## [Material for this task]
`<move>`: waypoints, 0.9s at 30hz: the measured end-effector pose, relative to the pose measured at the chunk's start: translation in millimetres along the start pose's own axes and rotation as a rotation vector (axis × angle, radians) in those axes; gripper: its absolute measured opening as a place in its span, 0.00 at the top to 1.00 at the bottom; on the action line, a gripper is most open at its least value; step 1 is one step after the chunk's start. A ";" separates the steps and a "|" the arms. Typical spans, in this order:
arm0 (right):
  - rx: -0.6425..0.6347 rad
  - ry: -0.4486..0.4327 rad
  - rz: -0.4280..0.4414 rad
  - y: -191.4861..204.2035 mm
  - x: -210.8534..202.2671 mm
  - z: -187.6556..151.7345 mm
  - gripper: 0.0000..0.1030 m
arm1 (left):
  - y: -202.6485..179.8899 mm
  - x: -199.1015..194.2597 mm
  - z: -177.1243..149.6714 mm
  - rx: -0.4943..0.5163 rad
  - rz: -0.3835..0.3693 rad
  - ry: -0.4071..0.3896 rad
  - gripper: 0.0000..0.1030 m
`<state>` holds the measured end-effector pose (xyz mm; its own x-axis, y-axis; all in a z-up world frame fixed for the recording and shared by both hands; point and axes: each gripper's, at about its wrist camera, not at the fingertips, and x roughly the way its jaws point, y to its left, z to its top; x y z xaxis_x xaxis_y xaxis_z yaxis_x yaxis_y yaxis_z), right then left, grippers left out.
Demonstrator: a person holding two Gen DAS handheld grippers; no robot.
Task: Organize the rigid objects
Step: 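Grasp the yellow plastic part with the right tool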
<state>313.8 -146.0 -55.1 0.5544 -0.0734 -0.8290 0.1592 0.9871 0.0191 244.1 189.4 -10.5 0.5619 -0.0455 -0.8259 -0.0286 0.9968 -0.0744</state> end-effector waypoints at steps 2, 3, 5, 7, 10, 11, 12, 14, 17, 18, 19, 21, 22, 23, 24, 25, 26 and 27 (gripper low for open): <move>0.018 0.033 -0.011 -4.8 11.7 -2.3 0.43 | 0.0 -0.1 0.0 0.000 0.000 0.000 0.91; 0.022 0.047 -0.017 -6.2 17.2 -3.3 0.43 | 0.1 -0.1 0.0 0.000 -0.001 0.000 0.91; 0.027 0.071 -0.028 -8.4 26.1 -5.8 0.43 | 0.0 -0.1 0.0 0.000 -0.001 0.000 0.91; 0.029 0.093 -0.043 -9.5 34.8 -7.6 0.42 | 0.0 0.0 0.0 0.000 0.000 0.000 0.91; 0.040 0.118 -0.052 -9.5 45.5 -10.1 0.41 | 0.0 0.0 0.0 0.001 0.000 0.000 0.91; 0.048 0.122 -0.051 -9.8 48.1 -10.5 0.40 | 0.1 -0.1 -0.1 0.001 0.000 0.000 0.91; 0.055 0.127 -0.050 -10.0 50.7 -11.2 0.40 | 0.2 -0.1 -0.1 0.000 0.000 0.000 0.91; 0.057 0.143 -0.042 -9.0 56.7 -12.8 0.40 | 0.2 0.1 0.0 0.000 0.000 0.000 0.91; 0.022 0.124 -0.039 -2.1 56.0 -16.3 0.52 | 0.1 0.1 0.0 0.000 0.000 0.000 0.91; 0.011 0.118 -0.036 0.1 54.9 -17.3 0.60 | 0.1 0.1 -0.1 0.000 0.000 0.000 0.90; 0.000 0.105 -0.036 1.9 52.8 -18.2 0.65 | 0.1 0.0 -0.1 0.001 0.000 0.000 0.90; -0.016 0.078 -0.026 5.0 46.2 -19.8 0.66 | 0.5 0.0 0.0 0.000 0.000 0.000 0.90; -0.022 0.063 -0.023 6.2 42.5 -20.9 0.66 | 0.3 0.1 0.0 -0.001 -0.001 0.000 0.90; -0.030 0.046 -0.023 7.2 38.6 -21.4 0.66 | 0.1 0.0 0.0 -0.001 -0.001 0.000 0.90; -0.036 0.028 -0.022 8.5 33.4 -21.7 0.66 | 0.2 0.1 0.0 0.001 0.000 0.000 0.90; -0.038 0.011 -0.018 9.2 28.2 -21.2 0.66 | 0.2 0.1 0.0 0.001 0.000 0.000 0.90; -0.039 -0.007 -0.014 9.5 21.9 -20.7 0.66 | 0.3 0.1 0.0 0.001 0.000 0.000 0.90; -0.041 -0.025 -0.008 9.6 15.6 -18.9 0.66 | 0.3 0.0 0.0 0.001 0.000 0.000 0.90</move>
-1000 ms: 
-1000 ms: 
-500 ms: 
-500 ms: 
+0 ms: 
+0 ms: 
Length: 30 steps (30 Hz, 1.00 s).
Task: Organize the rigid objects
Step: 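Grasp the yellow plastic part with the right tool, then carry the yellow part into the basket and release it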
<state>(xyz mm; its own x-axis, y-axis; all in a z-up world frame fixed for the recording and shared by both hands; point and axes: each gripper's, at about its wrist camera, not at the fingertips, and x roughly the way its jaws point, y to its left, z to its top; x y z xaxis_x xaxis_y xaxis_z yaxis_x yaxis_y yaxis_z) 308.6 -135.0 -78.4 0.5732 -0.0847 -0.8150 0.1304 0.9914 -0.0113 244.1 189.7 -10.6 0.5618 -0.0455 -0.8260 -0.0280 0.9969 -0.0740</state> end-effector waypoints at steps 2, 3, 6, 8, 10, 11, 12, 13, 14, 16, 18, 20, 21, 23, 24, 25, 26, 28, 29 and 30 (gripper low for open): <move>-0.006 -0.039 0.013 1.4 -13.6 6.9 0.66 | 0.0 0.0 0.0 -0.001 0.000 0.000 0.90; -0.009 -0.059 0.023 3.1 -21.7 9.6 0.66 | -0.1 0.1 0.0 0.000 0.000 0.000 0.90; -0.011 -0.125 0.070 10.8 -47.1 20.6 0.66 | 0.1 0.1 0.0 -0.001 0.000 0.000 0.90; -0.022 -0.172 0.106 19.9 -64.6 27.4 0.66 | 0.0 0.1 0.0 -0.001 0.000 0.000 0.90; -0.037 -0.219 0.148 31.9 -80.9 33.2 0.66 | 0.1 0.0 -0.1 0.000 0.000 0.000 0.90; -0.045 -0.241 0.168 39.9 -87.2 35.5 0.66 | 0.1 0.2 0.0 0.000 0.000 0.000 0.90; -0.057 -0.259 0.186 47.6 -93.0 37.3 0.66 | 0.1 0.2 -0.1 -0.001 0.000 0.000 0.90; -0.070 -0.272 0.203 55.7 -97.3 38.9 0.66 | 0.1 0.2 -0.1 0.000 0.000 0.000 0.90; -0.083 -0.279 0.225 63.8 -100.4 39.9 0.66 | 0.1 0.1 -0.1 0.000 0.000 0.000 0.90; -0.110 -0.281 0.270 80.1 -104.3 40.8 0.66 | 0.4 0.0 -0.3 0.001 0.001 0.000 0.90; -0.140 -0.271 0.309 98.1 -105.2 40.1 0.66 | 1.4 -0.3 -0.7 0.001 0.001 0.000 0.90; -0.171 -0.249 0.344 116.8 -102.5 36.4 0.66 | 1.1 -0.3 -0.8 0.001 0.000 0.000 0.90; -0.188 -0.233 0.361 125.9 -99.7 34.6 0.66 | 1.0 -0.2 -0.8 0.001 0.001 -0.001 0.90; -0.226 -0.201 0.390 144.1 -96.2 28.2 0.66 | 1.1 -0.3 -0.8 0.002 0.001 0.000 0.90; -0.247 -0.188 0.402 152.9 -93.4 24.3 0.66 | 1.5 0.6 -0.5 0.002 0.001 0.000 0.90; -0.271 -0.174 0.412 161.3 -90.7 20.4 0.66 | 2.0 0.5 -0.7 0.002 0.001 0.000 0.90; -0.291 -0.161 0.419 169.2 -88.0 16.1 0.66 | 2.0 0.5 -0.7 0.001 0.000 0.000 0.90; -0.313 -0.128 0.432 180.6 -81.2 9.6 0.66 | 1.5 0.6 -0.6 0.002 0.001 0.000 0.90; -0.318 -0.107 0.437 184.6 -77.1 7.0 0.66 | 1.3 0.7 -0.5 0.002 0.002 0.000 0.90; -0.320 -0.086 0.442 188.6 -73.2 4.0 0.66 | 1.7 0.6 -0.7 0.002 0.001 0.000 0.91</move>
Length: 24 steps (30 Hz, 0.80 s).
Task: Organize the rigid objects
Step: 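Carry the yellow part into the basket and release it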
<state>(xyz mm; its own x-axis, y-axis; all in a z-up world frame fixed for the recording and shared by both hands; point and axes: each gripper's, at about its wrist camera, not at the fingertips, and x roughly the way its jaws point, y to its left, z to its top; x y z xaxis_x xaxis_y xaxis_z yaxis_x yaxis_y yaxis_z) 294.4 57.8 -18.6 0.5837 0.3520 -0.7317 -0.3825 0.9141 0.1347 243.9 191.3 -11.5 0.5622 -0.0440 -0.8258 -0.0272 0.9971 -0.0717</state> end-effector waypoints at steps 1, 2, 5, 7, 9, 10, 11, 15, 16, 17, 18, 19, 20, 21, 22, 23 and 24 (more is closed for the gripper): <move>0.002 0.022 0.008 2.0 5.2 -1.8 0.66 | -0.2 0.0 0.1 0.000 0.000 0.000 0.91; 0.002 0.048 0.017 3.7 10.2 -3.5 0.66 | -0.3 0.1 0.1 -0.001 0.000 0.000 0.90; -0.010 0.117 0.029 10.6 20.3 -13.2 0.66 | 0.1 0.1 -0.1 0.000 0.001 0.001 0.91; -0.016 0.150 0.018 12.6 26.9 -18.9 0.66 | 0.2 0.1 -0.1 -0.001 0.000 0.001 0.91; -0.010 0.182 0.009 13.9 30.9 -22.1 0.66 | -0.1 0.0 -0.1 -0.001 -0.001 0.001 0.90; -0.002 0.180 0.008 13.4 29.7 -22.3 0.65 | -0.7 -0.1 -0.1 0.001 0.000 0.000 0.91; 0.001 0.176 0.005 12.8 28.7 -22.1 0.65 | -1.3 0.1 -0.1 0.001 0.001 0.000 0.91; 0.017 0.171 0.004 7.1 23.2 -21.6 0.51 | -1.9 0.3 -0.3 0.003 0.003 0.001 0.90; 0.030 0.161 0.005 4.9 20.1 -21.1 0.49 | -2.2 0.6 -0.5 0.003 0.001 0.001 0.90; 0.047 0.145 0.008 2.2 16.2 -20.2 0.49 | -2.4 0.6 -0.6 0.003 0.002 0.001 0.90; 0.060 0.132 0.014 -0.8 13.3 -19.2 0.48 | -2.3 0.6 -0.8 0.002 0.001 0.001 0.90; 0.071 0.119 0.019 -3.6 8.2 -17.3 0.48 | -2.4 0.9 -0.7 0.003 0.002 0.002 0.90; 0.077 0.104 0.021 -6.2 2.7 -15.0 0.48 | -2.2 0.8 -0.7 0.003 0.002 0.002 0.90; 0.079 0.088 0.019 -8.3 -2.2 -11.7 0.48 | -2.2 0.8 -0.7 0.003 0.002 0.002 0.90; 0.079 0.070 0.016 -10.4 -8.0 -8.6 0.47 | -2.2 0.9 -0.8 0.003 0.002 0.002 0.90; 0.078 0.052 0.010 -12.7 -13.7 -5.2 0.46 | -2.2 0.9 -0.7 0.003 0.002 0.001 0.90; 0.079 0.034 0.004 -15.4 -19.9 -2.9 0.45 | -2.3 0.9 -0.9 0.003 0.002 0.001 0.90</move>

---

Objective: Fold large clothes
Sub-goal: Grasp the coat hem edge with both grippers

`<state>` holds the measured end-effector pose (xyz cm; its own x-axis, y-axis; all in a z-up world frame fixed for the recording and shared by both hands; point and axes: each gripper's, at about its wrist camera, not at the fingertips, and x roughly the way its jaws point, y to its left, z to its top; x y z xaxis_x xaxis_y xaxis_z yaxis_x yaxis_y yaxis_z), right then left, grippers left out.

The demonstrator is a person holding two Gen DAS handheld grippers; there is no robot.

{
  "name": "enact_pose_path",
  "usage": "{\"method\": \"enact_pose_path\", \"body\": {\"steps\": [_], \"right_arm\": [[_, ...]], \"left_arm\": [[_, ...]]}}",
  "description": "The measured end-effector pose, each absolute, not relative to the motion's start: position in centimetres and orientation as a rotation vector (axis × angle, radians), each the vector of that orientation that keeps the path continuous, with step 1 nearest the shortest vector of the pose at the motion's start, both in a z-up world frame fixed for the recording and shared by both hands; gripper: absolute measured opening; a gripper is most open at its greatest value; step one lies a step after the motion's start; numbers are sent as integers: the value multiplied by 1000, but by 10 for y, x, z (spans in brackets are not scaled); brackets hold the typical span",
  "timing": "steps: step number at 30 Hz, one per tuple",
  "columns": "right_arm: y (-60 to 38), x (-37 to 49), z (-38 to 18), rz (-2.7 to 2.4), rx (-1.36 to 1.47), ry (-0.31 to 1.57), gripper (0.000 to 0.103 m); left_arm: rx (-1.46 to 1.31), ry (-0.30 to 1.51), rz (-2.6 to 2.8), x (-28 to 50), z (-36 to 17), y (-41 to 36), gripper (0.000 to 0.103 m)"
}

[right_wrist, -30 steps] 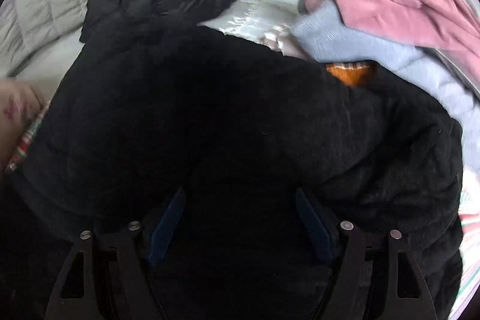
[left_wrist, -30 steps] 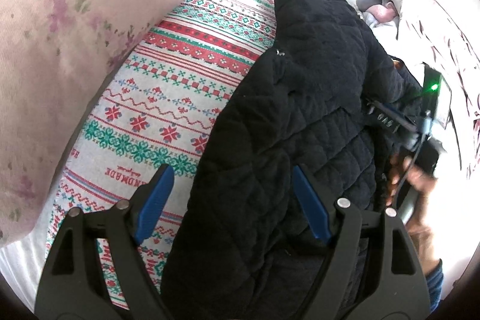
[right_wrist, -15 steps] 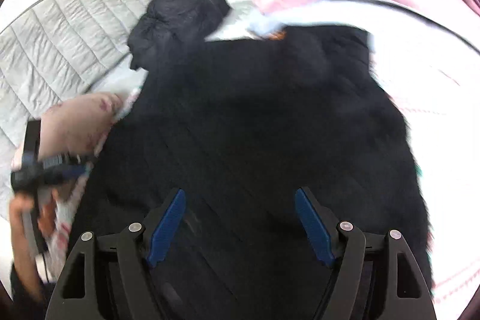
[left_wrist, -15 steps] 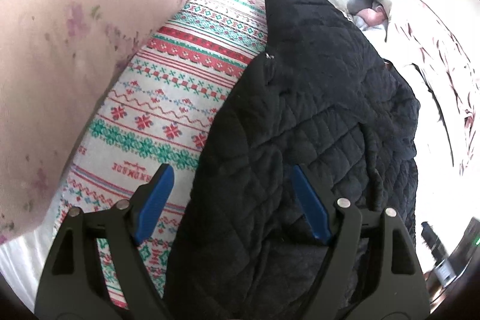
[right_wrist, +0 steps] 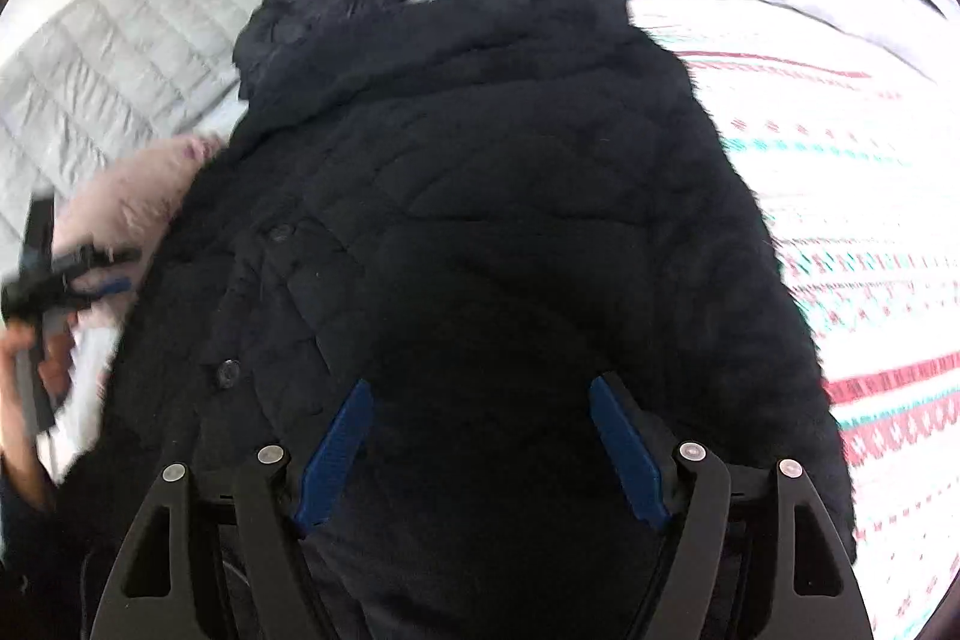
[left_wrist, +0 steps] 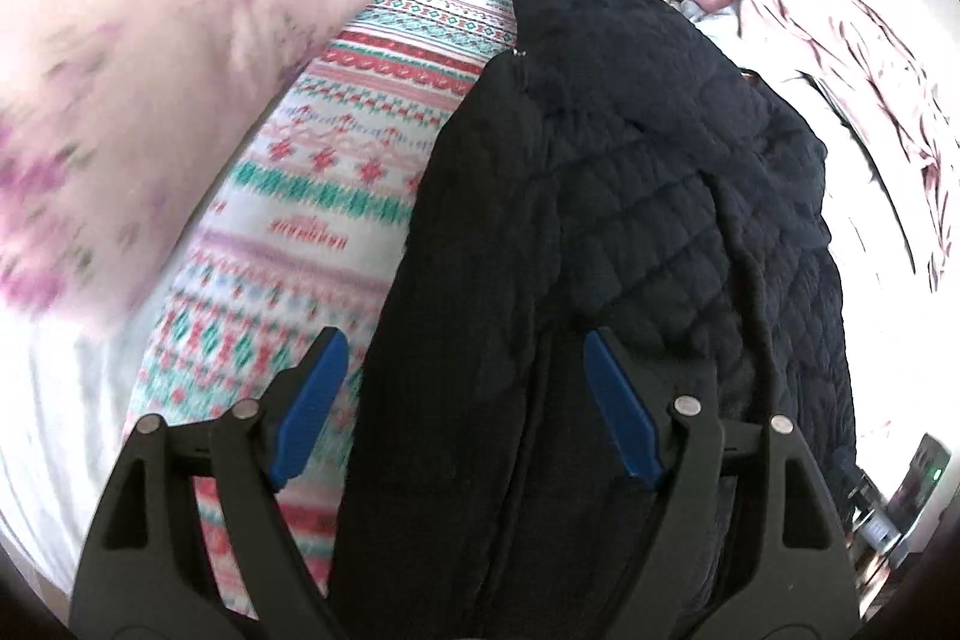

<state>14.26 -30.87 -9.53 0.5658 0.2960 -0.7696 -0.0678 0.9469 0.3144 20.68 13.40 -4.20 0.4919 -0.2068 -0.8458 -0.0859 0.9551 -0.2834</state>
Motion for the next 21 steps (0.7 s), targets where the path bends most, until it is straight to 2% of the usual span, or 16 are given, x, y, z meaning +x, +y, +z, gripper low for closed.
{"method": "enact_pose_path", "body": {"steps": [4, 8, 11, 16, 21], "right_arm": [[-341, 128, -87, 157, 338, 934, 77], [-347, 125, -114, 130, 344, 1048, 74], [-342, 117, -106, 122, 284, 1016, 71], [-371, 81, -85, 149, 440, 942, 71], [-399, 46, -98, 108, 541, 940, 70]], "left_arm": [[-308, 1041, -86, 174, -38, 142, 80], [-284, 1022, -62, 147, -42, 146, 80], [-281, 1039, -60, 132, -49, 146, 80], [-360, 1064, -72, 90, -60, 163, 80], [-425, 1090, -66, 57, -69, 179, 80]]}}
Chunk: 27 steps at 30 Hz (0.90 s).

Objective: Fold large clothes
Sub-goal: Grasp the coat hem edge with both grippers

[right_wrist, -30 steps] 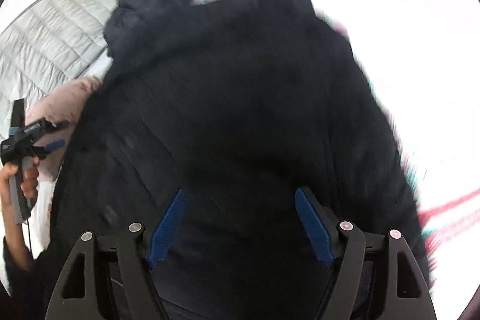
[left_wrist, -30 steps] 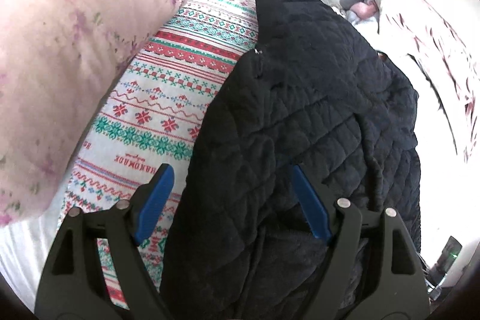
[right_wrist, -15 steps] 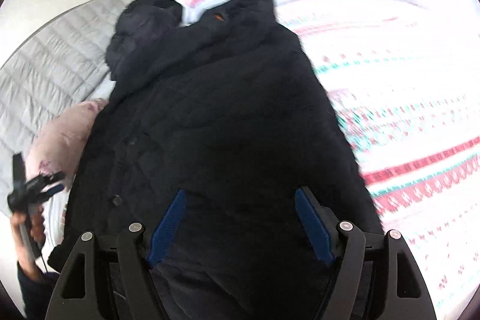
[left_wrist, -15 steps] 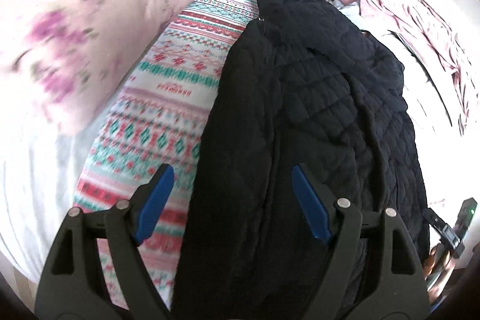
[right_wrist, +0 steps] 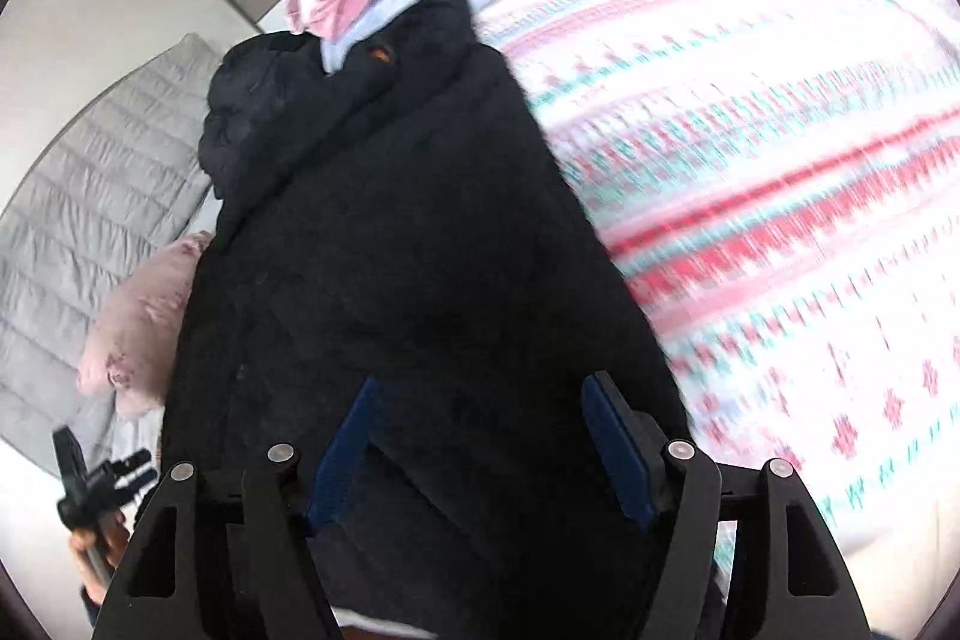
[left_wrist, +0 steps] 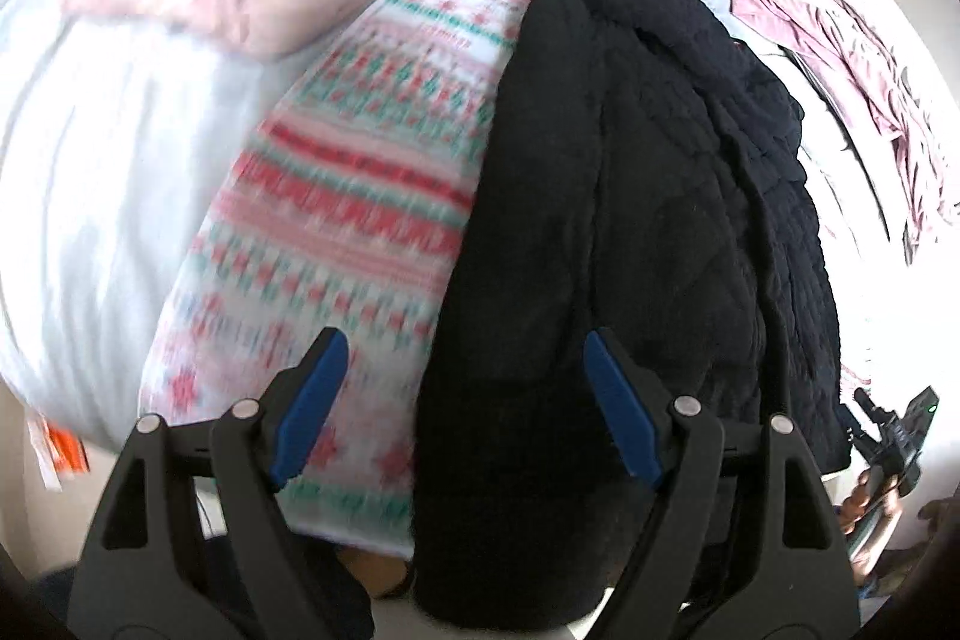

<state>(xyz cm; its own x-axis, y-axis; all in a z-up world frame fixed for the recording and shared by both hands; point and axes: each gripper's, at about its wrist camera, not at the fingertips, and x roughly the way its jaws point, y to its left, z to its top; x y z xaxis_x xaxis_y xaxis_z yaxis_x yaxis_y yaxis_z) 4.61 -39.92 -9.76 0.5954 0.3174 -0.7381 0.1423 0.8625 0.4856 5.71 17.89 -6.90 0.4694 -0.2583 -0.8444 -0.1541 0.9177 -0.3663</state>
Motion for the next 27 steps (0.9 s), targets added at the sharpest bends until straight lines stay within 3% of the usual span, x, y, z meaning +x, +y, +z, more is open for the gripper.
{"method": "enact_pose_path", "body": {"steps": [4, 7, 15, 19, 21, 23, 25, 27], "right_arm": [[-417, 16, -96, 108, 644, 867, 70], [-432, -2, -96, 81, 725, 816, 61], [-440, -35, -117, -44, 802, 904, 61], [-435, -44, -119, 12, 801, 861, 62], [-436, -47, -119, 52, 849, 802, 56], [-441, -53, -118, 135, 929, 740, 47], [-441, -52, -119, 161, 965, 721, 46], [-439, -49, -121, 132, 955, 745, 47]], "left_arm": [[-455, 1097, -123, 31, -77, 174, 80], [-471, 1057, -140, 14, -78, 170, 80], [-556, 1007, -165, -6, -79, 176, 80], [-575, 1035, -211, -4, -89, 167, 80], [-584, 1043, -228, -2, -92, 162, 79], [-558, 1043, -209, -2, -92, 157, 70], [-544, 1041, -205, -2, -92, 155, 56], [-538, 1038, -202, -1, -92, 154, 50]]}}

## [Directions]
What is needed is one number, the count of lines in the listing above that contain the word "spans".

## [Task result]
2